GIVEN DATA –
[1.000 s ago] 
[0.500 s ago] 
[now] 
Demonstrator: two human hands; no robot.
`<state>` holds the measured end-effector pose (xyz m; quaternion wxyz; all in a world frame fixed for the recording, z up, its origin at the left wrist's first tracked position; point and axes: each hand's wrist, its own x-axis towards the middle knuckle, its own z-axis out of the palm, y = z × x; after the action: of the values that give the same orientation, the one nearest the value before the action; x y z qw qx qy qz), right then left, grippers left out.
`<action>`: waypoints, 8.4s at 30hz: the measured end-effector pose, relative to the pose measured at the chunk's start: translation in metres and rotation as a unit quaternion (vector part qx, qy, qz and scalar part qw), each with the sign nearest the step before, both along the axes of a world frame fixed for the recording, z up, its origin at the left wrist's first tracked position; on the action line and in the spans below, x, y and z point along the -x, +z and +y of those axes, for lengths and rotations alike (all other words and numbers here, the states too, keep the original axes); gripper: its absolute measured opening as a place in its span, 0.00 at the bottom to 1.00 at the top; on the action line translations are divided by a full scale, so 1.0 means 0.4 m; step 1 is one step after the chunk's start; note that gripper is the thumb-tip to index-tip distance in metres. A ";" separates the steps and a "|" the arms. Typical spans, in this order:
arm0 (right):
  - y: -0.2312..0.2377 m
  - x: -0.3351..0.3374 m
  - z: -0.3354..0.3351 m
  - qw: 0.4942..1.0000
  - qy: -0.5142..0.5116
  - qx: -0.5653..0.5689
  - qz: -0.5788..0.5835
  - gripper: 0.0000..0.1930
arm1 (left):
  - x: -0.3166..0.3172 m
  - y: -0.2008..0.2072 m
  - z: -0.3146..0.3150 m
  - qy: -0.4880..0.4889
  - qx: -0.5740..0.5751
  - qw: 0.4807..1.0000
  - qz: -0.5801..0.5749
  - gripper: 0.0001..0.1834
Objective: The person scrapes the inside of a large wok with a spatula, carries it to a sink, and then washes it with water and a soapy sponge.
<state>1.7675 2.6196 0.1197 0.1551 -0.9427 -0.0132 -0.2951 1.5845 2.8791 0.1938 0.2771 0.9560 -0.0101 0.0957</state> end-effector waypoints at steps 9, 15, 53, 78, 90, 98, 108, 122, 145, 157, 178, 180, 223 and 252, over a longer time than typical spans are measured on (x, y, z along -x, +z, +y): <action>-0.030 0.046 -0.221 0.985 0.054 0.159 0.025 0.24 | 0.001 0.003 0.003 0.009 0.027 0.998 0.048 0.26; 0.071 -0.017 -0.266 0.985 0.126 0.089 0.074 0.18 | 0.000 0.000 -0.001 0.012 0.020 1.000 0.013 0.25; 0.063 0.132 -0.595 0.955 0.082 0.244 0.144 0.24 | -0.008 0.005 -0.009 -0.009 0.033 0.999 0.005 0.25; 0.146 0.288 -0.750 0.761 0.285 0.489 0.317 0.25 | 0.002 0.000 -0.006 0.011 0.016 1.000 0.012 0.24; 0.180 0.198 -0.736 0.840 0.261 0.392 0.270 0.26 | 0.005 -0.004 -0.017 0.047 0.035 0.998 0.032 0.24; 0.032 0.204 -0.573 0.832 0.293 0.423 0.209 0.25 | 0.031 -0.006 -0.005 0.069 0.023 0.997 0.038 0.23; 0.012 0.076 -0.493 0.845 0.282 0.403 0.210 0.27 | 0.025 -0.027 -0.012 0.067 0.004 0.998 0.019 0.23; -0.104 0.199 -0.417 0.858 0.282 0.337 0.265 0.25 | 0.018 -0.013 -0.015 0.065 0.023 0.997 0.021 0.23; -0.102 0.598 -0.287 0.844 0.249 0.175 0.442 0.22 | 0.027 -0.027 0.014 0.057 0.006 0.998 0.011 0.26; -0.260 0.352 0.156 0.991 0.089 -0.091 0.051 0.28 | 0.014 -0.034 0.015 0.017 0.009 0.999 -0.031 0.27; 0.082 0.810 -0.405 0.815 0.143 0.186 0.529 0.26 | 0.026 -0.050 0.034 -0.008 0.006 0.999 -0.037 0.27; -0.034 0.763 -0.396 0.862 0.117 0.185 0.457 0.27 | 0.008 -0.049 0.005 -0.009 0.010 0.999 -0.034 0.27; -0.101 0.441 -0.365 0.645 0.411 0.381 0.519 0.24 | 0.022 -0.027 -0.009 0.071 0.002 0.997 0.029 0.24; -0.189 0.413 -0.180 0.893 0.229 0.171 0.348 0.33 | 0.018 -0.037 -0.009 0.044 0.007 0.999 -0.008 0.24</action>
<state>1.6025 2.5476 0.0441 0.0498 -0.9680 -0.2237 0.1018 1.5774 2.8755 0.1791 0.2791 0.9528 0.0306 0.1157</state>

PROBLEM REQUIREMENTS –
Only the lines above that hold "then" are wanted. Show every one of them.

ANSWER AREA –
`<state>` holds the measured end-effector pose (xyz m; quaternion wxyz; all in a world frame fixed for the recording, z up, its origin at the left wrist's first tracked position; point and axes: each hand's wrist, its own x-axis towards the middle knuckle, its own z-axis out of the palm, y = z × x; after the action: of the values that give the same orientation, the one nearest the value before the action; x y z qw qx qy qz), right then left, grippers left out.
Objective: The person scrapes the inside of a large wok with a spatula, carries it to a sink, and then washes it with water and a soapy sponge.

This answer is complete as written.